Mais l’amour désire jusqu’à l’impossible, et sait se contenter de peu; je me contentai de ce peu, Bébé, et quand ce peu fut devenu rien, je m’en contentai encore! Le cœur a de sublimes entêtements. Comment se décider d’ailleurs à croire qu’on aime en vain?

Retiens bien ceci, Bébé, les Chats ne sont reconnaissants des efforts qu’on fait pour leur plaire, que quand on y réussit. Loin de me savoir gré de ma constance, Brisquet s’en impatientait. «Comprend-on, s’écriait-il avec colère qu’on s’obstine à faire de l’amour, qui devrait être le passe-temps le plus gai et le plus agréable de la jeunesse, l’affaire la plus sérieuse, la plus maussade et la plus longue de la vie!

—La persévérance seule justifie la passion, lui répondais-je; j’ai abandonné ma mère et ma sœur parce que je t’aimais; je me suis perdue pour toi, il faut que je t’aime.»

Et je pleurais!!!

Il est bien rare que le chagrin ne devienne pas un tort: bientôt Brisquet se montra dur, grossier, exigeant, brutal même; et moi qui me révoltais jadis contre la seule apparence d’une injustice de ma pauvre mère, je me soumettais, et j’attendais, et j’obéissais. En quinze jours, j’avais appris à tout souffrir. Le temps est un maître impitoyable: il enseigne tout, même ce qu’on ne voudrait pas savoir.

A force de souffrir, on finit par guérir. Je crus que je me consolais, parce que je devenais plus calme; mais le calme dans les passions succède à l’agitation, comme le repos aux tremblements de terre, lorsqu’il n’y a plus rien à sauver. J’étais calme, il est vrai, mais c’était fait de mon cœur. Je n’aimais plus Brisquet, et, ne l’aimant plus, je parvins à lui pardonner et à comprendre aussi pourquoi il avait cessé de m’aimer. Pourquoi? Eh! mon Dieu, Bébé, la meilleure raison que puisse avoir un Chat comme Brisquet pour cesser d’aimer, c’est qu’il n’aime plus.

Brisquet était un de ces égoïstes de bonne foi qui trouvent tout simple d’avouer qu’ils s’aiment mieux que tout le monde, et qui n’ont de passions que celles que leur vanité remue. Ce sont ces Chats-là qui ont inventé la galanterie pour plaire aux Chattes, en se dispensant de les aimer.
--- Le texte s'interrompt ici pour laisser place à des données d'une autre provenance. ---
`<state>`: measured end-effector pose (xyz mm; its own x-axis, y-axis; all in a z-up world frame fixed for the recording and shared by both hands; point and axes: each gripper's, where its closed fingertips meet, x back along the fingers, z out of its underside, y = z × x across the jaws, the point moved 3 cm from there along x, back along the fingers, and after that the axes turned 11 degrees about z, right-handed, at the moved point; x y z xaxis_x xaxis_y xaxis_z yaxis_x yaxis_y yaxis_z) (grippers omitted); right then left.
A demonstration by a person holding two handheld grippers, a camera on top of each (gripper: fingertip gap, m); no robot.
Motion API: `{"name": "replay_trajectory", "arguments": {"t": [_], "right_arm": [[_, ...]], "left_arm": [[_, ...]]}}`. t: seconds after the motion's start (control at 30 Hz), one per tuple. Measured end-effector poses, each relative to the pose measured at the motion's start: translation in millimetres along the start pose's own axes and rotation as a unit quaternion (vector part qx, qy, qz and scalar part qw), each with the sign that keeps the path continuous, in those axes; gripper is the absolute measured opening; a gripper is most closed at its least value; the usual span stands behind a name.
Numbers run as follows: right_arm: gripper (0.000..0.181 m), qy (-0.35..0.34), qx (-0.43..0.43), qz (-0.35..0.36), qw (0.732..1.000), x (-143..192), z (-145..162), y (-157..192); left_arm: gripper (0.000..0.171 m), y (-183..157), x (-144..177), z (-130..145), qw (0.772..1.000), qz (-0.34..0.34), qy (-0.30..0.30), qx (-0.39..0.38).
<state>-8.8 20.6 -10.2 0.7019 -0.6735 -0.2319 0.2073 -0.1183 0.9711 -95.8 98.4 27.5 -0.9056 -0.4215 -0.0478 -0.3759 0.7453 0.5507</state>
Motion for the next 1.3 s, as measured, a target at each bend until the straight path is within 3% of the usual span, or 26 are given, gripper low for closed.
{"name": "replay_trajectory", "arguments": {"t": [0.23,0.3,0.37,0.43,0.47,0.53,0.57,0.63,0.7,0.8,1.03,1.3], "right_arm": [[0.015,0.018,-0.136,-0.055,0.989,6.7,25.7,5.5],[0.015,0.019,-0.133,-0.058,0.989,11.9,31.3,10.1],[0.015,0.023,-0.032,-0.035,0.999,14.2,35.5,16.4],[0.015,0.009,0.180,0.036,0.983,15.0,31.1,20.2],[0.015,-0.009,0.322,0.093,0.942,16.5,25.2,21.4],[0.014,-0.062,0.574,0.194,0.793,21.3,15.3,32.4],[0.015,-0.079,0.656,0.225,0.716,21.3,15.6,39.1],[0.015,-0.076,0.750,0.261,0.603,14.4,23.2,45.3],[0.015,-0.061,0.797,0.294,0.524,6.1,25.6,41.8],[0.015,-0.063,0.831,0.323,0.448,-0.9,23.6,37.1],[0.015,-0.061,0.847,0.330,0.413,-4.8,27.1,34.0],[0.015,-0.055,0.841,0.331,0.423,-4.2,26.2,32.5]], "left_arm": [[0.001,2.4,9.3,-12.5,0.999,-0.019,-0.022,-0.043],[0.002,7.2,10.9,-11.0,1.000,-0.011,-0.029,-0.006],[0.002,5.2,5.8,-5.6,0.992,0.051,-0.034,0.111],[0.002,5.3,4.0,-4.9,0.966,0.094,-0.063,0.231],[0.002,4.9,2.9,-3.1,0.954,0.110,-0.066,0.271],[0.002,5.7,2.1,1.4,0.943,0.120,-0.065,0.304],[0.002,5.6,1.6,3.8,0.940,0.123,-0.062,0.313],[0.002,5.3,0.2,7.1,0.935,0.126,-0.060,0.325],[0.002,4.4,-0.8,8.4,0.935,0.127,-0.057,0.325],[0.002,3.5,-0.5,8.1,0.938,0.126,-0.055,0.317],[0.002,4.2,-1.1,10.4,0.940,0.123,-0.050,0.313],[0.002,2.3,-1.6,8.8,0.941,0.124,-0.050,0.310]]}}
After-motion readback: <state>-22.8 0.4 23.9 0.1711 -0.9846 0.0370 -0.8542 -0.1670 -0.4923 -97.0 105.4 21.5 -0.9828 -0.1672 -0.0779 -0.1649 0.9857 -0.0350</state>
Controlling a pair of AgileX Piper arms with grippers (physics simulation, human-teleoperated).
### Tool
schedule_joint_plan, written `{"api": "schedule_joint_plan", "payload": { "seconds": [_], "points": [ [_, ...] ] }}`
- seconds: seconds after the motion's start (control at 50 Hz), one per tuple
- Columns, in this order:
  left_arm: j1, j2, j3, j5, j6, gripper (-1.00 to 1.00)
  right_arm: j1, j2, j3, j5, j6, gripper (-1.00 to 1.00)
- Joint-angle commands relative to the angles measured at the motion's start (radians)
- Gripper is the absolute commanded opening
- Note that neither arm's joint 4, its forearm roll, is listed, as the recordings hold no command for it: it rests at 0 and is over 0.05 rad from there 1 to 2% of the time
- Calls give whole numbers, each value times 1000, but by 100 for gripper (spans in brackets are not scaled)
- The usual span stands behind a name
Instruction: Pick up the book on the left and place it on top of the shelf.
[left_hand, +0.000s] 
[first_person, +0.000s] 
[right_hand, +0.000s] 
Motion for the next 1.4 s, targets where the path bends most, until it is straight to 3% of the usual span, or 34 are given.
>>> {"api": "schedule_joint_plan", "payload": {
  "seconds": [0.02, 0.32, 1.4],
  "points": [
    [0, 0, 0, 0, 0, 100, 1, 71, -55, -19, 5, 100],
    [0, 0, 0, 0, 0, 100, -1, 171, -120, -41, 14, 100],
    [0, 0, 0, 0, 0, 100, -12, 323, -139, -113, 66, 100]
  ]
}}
Leur cœur a deux portes qui s’ouvrent presque toujours en même temps, l’une pour faire sortir, l’autre pour faire entrer, et tout naturellement, pendant que Brisquet m’oubliait, il se prenait de belle passion ailleurs.

Le hasard me donna une singulière rivale: c’était une Chinoise de la province de Pechy-Ly, nouvellement débarquée, et qui déjà faisait courir tous les Chats de Paris, qui aiment tant à courir, comme on sait. Cette intrigante avait été rapportée de Chine par un entrepreneur de théâtres, qui avait pensé avec raison qu’une Chatte venue de si loin ne pouvait manquer de mettre en émoi le peuple le plus spirituel de la terre. La nouveauté de cette conquête piqua l’amour-propre de Brisquet, et les oreilles pendantes de la Chinoise firent le reste.

Brisquet m’annonça un jour qu’il me quittait. «Je t’ai prise pauvre et je te laisse riche, me dit-il; quand je t’ai trouvée, tu étais désespérée et tu ne savais rien du monde, tu es aujourd’hui une Chatte pleine de sens et d’expérience; ce que tu es, c’est par moi que tu l’es devenue, remercie-moi et laisse-moi partir.—Pars, toi que je n’aurais jamais dû aimer,» lui répondis-je. Et il partit.